Rebel Girl: What’s Behind the Applause?

Catherine Sameh

REMEMBER THE YEAR of the Woman? Female forays into electoral politics had media coining the phrase so often it left most women feeling we’d received that token lapel pin for a lifetime of hard work. Still, it was an historic year with palpable accomplishments by women. This year is strangely similar, the last one in a decade marked by both advances and setbacks for women in this country.

Popular media have, once again, harvested a kernel of truth into a field of illusion, leading more than one popular magazine to ask, “Will women rule the 21st century?” Everyone (boys and men, too!) seems crazy for anything remotely girl powerish, chicks rulish, women rockish. Huh?

It’s true, it has been a remarkable year for women. Even the hardest cultural critic cannot downplay the enormous impact of the Women’s World Cup on popular consciousness. Contradictory things happened during this wildly exciting competition, but the net result was an irreversibly altered public perception of the elite athlete. Commercial or no commercial, Mia Hamm will forever rank in the annals of sports history not as one of the greatest women athletes of all time, but as one of the greatest athletes of all time.

While the revolution in sports took hold, the revolution in music continued. If the Lilith Fair, in its third and final year, had failed to live up to its feminist promise and became too mainstream for some of us, Jerry Falwell’s protest of Lilith as a pagan (read lesbian or feminist) festival, in honor of an early feminist who refused to be ruled by a man, reminded us of its radical implications, however muted they were by commercialization.

And if sports and music are, for some, inadequate barometers of women’s advancement, along came NASA astronaut Eileen Collins, who made history by becoming the first woman to command a Space Shuttle mission.

Then again, there are few things women aren’t doing or haven’t done any longer, making it impossible for anyone to ignore or even trivialize our collective contributions. Of course, ignoring us the world is not. Au contraire, we’re being taken up as the latest and greatest fad!

Worse things than women being recognized and celebrated by the larger culture have happened. But what’s unsettling is how scant the context is for understanding and locating these achievements, and how easily missed is the more complex reality behind all the applause.

The context for understanding the contemporary feats of women is feminism, that scary “f” word that few journalists dare to utter. What Eileen Collins, and the women who participated in the Women’s World Cup and Lilith Fair share is a society radically and forever transformed by decades of feminist struggle. Women have fought long and hard for full participation in society, and these celebrated accomplishments are a testament to the work we’ve done.

But let us not forget that this was also a decade and a year marked by increased brutality towards women, especially women of color and poor women, in the form of welfare reform, greater incarceration of women, attacks on abortion and sexual freedom, greater barriers to health and child care, environmental racism, and the list goes on. This is the side of women’s lives rarely exposed in popular culture and mass media.
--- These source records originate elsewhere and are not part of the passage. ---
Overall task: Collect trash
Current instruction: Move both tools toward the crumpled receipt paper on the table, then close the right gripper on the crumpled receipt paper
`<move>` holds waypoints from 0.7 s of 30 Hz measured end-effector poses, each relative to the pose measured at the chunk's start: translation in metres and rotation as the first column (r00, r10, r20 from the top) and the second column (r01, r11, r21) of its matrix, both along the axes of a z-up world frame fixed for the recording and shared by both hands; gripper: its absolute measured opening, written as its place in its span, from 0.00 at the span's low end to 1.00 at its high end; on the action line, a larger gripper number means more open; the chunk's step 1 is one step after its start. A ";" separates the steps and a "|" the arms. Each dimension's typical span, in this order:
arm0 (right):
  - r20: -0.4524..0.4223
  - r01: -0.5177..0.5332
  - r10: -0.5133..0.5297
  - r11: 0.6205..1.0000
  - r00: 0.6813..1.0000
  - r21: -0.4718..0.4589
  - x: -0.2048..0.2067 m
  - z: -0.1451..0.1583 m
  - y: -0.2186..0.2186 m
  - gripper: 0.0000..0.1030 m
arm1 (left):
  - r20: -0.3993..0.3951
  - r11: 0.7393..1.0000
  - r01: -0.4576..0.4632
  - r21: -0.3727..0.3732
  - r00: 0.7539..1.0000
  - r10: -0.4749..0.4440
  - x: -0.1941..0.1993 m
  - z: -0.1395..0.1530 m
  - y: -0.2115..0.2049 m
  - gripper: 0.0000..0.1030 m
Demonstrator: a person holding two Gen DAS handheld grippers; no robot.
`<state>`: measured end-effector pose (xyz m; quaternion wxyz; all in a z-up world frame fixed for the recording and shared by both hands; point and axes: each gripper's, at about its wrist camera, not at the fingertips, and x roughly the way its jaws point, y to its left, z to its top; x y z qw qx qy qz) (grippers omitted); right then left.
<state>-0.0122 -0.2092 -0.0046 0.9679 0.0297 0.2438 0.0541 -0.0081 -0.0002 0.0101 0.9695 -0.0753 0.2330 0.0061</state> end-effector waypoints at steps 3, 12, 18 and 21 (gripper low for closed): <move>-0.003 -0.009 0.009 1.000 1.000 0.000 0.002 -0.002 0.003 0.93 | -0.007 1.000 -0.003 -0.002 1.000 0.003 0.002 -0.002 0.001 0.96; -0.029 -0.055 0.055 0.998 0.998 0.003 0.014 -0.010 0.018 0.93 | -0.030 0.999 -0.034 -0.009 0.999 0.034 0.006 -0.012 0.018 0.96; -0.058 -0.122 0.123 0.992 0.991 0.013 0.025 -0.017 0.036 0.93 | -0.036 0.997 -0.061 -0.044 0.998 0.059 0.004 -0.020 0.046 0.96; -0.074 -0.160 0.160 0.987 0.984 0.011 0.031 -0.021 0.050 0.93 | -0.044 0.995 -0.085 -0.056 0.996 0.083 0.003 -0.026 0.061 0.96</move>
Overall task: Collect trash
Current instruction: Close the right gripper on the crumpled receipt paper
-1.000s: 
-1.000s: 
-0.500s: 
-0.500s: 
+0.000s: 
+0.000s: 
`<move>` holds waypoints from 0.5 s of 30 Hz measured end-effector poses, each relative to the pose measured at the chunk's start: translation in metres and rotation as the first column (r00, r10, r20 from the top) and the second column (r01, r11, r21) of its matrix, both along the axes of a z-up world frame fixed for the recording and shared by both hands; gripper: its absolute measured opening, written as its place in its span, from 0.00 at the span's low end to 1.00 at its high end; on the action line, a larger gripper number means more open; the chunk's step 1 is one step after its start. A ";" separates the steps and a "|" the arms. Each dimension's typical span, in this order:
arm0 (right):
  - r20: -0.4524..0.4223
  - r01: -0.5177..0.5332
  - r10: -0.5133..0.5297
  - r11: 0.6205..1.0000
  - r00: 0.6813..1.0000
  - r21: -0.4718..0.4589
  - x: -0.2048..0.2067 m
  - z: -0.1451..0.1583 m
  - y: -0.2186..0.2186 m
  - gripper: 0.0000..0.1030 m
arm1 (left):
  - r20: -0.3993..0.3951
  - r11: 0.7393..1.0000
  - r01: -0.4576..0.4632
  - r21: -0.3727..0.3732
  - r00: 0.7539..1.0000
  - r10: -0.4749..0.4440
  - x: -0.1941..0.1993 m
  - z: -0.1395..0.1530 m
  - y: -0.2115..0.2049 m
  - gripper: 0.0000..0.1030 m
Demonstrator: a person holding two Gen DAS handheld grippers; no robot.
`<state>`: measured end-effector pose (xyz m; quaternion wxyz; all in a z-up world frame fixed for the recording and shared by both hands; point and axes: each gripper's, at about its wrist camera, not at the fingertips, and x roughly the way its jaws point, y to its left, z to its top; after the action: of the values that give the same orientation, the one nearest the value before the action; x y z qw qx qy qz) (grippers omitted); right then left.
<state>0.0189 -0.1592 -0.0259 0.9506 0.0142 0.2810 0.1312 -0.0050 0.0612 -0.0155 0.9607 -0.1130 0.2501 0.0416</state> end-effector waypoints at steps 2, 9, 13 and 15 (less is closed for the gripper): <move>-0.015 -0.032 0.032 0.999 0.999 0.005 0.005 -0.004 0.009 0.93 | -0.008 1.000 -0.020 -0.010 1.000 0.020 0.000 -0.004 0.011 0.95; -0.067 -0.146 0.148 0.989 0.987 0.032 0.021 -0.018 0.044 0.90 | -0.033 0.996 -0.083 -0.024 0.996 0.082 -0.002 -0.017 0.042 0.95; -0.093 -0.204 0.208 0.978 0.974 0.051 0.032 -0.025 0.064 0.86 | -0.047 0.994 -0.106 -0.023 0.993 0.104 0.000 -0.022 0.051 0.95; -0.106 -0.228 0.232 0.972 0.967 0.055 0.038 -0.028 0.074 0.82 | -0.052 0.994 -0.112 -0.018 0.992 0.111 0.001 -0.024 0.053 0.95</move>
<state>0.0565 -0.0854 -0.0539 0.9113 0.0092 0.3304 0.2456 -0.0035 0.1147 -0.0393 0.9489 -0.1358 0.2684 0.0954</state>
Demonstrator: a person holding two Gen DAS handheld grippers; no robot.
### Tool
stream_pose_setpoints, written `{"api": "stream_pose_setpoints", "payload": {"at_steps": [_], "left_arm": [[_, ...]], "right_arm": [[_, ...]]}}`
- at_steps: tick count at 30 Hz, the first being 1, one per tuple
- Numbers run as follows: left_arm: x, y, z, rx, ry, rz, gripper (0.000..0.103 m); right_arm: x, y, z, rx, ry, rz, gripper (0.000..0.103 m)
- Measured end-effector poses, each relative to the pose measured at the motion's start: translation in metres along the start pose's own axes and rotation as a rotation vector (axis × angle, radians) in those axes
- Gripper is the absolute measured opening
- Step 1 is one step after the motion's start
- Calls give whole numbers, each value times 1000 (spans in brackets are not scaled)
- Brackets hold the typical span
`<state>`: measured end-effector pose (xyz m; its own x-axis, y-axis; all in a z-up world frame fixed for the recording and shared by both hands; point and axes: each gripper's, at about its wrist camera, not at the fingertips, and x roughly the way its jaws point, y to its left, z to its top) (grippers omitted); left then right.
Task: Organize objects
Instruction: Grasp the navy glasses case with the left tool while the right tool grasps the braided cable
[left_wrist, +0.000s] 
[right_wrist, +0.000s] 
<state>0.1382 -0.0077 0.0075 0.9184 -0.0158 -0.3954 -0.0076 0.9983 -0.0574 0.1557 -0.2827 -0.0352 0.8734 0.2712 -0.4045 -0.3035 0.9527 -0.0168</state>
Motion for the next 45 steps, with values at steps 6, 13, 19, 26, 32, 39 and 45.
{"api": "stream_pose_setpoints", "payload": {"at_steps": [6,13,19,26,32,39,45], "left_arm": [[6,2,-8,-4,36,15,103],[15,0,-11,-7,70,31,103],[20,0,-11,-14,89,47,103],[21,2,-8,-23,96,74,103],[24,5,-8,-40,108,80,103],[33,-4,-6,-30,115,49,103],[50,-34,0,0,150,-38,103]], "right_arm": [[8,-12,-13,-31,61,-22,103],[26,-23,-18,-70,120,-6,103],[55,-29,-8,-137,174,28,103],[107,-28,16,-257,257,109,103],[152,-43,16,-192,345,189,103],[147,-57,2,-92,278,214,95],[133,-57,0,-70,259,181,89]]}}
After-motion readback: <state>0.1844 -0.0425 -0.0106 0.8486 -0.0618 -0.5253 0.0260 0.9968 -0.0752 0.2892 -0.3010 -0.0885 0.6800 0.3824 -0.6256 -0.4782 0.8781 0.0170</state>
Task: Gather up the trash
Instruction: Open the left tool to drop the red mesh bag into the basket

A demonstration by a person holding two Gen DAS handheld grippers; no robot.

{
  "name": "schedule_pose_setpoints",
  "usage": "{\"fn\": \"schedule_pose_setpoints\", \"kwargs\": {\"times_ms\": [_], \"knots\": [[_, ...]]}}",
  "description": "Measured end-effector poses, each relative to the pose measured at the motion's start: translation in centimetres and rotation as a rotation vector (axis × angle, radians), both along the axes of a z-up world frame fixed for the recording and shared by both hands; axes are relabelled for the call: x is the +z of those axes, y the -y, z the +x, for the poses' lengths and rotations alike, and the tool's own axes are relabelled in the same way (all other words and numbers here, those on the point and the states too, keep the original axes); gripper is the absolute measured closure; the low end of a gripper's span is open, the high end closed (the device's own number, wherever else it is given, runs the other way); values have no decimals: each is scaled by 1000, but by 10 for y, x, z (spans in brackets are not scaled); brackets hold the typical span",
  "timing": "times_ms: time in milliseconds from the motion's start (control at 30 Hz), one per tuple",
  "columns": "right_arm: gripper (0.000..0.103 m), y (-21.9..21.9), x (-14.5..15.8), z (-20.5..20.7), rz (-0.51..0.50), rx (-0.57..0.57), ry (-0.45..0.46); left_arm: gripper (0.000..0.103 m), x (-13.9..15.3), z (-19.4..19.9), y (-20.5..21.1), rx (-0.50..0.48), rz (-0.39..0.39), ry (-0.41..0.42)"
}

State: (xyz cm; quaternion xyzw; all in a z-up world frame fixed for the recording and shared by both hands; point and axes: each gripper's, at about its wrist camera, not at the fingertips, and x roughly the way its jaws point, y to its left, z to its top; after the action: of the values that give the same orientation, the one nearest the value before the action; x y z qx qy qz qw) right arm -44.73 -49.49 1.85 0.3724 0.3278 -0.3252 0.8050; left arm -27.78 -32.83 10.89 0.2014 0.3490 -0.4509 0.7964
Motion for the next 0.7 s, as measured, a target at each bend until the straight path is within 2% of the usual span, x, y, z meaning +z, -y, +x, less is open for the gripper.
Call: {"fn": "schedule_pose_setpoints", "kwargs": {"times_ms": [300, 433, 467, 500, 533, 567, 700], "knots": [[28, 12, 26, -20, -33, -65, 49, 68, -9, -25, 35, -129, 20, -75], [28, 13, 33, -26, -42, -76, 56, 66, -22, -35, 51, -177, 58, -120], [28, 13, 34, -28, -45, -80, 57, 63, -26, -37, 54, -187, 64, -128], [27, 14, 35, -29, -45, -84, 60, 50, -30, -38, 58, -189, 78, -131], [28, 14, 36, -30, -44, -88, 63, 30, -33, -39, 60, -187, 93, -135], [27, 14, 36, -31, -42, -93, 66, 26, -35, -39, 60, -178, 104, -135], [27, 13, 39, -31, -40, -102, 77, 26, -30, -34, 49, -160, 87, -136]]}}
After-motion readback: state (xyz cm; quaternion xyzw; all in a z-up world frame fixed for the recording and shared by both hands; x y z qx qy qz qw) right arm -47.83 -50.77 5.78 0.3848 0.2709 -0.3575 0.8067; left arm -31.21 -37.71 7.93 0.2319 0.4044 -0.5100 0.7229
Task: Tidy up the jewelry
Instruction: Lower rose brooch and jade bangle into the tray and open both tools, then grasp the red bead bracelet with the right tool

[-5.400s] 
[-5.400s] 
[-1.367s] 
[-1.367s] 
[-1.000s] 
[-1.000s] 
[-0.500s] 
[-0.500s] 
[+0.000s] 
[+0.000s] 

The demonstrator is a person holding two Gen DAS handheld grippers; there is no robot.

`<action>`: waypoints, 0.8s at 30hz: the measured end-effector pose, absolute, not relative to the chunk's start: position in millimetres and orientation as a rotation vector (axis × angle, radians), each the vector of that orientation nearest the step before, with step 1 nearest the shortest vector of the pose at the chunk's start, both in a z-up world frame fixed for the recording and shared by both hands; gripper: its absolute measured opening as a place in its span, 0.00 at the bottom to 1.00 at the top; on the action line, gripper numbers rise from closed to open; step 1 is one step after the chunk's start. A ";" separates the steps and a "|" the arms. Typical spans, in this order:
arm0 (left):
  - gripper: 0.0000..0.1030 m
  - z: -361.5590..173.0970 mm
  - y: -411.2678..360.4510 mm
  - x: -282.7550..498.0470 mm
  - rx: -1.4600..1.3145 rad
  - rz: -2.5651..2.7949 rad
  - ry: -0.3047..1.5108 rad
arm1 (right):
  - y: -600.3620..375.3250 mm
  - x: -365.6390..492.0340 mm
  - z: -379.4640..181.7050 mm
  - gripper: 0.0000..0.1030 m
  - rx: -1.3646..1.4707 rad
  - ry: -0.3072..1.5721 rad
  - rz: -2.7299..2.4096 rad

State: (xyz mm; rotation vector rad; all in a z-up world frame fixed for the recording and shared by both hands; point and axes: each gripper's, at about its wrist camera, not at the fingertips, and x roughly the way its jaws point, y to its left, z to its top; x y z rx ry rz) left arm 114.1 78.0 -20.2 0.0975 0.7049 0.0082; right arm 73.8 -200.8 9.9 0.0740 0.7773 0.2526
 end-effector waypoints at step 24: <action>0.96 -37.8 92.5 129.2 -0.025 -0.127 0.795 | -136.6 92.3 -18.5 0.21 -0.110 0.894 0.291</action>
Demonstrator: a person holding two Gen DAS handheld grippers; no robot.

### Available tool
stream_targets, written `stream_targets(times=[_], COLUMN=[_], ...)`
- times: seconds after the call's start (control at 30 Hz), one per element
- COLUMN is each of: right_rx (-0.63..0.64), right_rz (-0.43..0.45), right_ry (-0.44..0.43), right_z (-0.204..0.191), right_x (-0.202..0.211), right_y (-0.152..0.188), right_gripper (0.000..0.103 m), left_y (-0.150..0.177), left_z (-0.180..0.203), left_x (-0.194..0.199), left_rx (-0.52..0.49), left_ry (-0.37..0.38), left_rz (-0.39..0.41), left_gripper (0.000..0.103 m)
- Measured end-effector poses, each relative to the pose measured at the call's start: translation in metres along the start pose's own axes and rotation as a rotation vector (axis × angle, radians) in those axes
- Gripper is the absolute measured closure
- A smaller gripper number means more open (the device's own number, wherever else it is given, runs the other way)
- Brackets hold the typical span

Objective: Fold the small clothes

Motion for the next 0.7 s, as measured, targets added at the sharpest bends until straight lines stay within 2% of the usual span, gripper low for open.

As with African Americans, and queers to a lesser degree, women are caught in a racist and sexist capitalist culture that both accommodates and rejects our complex needs and desires. A culture that simultaneously worships and yes, hates us.

The recent cultural infatuation with women’s triumphs (and with the notion of us leading and ruling) is cause for both well-deserved pleasure and studied skepticism. As usual, we’ll respond by moving in the world as watchdogs and activists who’ve so much yet to do.